Which one should I use?
Well, it depends. Usually asynchronous communication would fit best in a microservices environment because of the advantages discussed earlier. But there might be some cases where a synchronous communication is preferred. In these cases it is possible to use synchronous communication just for these services that really need it and use async communication for the other services.

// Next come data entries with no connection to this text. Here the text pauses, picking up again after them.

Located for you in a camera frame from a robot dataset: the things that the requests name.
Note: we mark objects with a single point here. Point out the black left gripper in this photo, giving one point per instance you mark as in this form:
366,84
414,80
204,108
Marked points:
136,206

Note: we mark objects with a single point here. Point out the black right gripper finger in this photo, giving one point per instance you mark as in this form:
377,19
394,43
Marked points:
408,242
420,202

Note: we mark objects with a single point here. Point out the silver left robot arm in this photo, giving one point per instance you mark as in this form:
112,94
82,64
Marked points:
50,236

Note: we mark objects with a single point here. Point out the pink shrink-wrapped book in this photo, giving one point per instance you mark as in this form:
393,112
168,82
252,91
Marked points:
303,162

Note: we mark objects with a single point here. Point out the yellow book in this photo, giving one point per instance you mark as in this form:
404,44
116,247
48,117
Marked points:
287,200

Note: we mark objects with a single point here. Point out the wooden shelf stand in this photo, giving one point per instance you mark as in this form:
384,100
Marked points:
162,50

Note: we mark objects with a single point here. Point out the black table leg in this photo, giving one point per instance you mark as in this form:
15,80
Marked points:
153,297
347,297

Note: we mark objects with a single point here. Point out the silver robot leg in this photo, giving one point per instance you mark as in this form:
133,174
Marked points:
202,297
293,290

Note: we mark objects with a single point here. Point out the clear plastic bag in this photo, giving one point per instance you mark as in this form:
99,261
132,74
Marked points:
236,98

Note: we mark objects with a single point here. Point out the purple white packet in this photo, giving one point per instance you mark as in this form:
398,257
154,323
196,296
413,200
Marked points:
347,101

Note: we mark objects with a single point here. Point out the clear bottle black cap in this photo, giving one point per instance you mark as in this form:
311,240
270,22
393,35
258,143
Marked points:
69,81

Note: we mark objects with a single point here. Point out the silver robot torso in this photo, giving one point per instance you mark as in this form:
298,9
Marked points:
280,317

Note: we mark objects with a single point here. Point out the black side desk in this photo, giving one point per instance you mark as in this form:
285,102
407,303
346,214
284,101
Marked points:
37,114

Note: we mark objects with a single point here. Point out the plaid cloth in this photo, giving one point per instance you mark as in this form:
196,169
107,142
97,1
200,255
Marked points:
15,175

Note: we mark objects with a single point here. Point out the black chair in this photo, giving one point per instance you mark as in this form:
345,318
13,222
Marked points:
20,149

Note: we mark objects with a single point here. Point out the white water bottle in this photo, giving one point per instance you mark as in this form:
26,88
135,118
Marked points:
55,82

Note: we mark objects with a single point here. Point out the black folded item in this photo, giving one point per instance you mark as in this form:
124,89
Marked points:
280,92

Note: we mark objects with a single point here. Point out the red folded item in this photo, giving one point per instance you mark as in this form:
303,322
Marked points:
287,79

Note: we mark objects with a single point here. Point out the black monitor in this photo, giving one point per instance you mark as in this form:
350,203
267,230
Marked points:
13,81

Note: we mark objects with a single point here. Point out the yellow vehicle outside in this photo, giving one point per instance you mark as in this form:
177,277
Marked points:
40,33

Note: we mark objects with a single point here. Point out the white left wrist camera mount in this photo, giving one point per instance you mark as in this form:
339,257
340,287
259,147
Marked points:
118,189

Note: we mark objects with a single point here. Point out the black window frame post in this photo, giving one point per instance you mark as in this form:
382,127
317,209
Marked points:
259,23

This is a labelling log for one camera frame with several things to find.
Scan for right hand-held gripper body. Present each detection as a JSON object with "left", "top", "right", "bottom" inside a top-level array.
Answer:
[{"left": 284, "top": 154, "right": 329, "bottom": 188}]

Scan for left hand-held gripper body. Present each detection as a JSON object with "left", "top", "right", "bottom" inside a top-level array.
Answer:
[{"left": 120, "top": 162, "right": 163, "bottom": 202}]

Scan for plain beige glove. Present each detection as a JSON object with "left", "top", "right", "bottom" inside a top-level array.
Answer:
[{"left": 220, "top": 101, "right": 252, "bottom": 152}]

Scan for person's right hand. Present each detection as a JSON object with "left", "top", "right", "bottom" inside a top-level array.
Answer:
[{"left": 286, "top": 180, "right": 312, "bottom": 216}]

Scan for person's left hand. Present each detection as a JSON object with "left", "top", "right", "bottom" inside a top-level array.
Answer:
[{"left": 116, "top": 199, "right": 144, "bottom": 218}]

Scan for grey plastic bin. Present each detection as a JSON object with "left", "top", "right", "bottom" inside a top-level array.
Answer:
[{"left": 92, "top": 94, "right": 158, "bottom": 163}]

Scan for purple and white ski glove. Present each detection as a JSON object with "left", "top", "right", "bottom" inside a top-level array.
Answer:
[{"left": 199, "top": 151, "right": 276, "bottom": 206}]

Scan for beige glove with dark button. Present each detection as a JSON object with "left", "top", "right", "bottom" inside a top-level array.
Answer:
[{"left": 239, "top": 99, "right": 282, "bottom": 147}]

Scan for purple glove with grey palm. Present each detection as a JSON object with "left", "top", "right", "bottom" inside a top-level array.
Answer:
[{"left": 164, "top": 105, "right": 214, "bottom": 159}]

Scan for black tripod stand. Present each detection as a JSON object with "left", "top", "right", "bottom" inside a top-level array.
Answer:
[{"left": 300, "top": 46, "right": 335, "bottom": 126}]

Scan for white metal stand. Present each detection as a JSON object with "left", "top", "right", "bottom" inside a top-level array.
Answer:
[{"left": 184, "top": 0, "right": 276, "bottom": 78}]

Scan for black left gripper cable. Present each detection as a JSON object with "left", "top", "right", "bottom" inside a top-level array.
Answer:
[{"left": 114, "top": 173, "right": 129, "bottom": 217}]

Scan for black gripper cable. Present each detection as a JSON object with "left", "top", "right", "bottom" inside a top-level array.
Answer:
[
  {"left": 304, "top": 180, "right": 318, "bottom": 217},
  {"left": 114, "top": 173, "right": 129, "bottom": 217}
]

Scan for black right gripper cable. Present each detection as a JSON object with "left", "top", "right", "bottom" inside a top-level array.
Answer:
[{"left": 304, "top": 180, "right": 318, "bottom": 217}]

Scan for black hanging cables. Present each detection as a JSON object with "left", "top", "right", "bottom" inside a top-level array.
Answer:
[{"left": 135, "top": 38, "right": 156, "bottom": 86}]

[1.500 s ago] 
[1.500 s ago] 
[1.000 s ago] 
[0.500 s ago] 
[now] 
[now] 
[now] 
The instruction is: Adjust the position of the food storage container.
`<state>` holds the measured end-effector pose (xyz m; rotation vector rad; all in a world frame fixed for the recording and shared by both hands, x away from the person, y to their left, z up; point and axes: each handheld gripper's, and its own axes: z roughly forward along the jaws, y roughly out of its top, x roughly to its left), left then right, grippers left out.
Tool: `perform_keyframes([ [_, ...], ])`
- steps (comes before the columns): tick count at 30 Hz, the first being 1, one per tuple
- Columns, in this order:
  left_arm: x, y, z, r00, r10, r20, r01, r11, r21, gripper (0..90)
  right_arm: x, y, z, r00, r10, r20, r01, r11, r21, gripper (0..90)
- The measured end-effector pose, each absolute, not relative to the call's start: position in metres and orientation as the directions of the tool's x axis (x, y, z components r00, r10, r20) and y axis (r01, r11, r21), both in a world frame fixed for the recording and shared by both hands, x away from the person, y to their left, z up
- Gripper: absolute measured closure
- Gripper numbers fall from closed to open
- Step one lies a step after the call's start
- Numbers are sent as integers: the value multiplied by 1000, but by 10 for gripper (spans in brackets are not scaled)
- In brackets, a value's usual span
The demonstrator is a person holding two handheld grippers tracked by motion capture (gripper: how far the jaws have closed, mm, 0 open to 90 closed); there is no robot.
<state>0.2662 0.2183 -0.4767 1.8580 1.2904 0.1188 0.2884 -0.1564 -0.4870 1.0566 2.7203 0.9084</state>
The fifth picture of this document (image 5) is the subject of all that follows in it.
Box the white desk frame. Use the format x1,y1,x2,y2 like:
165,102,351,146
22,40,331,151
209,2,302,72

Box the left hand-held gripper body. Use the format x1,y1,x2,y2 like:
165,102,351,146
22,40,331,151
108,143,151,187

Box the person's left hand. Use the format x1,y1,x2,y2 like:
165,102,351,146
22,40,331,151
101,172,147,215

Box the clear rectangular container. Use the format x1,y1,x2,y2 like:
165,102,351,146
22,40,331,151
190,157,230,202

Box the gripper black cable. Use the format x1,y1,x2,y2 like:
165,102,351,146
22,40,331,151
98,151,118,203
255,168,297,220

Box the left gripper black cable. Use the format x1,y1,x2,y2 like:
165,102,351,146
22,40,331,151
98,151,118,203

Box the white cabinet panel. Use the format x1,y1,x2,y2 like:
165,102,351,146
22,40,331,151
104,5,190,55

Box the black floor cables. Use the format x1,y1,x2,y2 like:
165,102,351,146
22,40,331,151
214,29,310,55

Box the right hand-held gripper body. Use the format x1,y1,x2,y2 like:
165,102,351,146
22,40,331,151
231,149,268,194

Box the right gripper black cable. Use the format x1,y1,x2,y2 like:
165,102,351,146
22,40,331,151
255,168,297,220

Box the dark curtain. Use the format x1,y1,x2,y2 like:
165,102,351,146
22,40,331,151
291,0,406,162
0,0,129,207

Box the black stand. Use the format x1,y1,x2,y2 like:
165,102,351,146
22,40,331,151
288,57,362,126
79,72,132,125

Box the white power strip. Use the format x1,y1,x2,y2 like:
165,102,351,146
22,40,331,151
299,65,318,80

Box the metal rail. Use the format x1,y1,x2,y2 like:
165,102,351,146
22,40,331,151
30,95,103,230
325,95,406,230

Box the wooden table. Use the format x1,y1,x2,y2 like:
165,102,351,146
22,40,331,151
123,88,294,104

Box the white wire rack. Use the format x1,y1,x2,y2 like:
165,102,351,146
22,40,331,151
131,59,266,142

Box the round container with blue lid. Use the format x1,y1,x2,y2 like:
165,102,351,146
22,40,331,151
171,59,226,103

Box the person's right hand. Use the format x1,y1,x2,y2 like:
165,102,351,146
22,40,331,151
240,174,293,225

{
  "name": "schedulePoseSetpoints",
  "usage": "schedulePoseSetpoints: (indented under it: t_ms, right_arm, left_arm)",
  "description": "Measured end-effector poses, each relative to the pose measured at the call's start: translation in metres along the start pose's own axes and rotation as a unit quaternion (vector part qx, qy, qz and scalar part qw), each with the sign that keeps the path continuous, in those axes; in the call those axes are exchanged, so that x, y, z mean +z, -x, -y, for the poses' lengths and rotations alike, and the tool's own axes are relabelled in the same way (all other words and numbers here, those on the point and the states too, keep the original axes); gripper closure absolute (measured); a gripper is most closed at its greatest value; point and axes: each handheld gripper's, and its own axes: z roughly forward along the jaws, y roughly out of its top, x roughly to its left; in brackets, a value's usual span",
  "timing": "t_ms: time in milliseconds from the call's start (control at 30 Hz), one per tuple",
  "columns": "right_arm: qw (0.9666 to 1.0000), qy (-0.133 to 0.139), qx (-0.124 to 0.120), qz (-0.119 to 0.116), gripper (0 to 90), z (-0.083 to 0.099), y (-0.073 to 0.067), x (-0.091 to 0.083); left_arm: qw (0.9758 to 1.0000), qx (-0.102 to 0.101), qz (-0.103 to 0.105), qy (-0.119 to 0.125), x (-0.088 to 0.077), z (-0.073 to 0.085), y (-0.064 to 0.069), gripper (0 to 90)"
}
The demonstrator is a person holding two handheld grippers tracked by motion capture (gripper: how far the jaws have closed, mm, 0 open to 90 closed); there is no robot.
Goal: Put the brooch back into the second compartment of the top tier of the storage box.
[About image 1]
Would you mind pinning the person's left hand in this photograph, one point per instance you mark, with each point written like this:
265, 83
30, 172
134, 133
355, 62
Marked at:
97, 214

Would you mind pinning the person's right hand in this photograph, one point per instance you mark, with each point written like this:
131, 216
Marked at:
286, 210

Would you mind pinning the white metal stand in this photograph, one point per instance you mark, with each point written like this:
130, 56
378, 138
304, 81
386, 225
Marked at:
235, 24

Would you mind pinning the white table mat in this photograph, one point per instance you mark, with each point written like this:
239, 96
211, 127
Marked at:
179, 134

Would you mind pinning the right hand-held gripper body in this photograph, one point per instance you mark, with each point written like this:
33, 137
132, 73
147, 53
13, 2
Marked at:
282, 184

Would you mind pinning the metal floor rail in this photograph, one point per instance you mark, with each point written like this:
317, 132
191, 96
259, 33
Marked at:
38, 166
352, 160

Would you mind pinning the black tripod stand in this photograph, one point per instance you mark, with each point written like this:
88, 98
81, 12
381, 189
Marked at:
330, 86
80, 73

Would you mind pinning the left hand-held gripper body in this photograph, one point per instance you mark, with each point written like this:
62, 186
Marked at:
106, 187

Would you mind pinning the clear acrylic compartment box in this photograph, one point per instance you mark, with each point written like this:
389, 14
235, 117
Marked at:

The image below (Source: Microservices (Chris Richardson)) illustrates that it is perfectly possible to use multiple communication methods within a microservices environment:
Async vs Sync: Advantages and Disadvantages
|Difficulty||Easy||Hard to get right|
|Debugging||Easier to debug||Much harder to debug|
|Performance||Slow, blocking||Fast, non-blocking|
|Reliability||Very reliable, response = feedback||No response, extra effort necessary for feedback|
|Coupling||High coupling||Loose coupling|
Choreography vs Orchestration
A problem that often arises when using a microservices architecture, is logic that reaches over the different services. There are 2 ways of implementing logic like this, the Choreography method and the Orchestration method.
With the orchestration method, we have some kind of central service that contains the logic. It will communicate with the corresponding services that are involved in the logic. In fact, what we are doing with this approach is translating the process flowcharts directly into code. The problem that arises with the orchestration method is that we have coupling between the services, since there is one central service that is highly dependent on the other services in order to perform the logic.
A better solution would be the choreography method. With this method, each service is highly independent and will react on events. There is no central unit that is directing the services on what they need to do. Each service contains its own part of the logic.
The message-based asynchronous communication, discussed earlier in this post, is ideal for the choreography approach. Using message-based communication, services just publish domain events on message channels and if other services are interested in these events, they subscribe to the corresponding channel.
Using this approach, we achieve loose coupling. Every service subscribes to the events that it is interested in and contains its own logic.
A ThoughtWorks publication of Jean D’Amore explains the problems of a microservices implementation using the orchestration approach and shows how the choreography approach would’ve been better.
Below I cited two dependency graphs of the article. The first one shows the dependencies of the services using the orchestration approach.
The other image shows how the dependency graph would look like using a choreography implementation (in this case by using an event stream).
When transactions move accross different services, we need a way to keep track of all the corresponding transactions.
This is done using a correlation ID. Each received request is assigned a correlation ID. This ID is used in all the transactions between the services that are related to the initial request.
This way, it is easy to find all the corresponding transactions that happened after a request (e.g. using a logging mechanism like logstash).